WORK TO BE COMPLETED =
This task calls for copying every line of the records that includes the word "closing".

EXTRACTED DATA =
□ □ □ □ □
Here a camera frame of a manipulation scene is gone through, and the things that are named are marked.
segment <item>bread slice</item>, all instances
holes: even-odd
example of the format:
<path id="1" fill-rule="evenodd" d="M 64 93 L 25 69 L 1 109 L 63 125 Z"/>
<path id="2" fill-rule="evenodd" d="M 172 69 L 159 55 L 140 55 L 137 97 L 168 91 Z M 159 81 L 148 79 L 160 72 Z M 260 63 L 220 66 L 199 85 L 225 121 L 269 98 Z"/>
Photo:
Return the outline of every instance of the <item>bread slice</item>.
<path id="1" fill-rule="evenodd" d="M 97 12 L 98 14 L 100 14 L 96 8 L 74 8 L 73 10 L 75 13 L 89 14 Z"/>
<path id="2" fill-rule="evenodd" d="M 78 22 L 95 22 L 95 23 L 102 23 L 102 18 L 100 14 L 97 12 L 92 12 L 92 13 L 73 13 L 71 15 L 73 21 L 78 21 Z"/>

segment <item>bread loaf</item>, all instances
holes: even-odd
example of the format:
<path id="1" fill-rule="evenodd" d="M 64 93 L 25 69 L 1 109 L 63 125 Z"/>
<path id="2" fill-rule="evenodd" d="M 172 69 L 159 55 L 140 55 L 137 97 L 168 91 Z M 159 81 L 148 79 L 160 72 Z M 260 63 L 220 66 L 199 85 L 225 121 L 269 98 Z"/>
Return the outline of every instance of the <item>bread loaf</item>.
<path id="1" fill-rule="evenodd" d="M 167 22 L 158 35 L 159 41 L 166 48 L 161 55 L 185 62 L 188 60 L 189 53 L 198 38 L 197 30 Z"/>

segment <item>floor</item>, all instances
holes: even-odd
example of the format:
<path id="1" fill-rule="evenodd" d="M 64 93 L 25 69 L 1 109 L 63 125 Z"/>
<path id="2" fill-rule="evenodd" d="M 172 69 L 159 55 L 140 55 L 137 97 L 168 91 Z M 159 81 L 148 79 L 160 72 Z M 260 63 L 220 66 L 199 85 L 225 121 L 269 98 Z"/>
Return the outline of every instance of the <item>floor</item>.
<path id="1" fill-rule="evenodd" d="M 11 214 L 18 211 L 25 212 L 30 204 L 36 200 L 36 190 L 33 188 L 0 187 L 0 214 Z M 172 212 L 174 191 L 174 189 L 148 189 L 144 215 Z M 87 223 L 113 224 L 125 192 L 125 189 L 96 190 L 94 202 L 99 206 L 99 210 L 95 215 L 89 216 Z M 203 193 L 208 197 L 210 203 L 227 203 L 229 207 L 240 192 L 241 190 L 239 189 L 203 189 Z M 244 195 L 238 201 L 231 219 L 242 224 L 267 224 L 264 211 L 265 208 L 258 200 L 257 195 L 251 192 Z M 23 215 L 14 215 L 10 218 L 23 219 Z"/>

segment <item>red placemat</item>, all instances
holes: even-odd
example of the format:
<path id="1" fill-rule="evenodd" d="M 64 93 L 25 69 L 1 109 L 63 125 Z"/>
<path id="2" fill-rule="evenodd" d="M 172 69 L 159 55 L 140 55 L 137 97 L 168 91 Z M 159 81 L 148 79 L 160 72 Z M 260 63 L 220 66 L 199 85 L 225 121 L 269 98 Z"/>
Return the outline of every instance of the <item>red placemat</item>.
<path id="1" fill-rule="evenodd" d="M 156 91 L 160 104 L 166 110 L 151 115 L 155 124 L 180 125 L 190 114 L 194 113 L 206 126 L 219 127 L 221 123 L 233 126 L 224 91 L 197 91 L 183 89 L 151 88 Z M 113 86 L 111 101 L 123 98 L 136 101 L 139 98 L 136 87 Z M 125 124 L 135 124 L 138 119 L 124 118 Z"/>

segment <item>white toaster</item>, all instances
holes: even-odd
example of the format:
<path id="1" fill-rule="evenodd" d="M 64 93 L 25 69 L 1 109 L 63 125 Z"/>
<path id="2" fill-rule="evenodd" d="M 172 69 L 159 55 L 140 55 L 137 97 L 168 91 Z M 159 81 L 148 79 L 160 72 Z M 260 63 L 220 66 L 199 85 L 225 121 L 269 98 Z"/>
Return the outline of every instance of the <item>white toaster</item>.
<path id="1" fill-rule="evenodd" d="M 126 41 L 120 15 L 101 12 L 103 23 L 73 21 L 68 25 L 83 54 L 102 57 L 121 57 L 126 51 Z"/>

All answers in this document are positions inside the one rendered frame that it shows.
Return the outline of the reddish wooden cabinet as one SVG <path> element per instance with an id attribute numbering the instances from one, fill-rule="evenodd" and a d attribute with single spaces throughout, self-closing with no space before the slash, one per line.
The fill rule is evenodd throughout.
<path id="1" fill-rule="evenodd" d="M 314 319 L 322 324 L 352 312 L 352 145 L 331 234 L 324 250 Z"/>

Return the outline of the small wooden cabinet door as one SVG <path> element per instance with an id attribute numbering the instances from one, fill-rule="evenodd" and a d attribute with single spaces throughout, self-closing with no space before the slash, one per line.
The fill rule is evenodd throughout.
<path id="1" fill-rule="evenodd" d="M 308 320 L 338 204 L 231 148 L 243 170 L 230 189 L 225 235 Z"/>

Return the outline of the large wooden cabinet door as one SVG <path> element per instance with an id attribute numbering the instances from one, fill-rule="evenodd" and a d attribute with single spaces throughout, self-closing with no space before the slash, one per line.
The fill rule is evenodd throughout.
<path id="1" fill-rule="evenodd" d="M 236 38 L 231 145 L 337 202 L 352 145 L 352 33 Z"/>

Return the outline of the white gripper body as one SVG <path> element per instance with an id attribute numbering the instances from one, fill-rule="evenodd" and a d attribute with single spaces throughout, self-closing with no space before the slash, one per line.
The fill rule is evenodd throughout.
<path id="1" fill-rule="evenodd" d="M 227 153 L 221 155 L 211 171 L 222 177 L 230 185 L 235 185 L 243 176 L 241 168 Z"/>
□ □ □ □ □
YOUR RESPONSE =
Return the outline of the reddish wooden cabinet as one SVG <path> element per instance with an id attribute numbering the instances from one, fill-rule="evenodd" and a d attribute with single spaces throughout, self-closing with no space before the slash, one per line.
Return the outline of the small wooden cabinet door as one SVG <path> element per instance with an id attribute numbering the instances from one, fill-rule="evenodd" and a d attribute with single spaces throughout, self-closing with no space before the slash, one per line.
Return the outline of the large wooden cabinet door as one SVG <path> element per instance with an id attribute numbering the instances from one, fill-rule="evenodd" and a d attribute with single spaces throughout, self-closing with no space before the slash, one per line.
Return the outline of the white gripper body as one SVG <path> element per instance with an id attribute numbering the instances from one, fill-rule="evenodd" and a d attribute with single spaces throughout, self-closing with no space before the slash, one per line.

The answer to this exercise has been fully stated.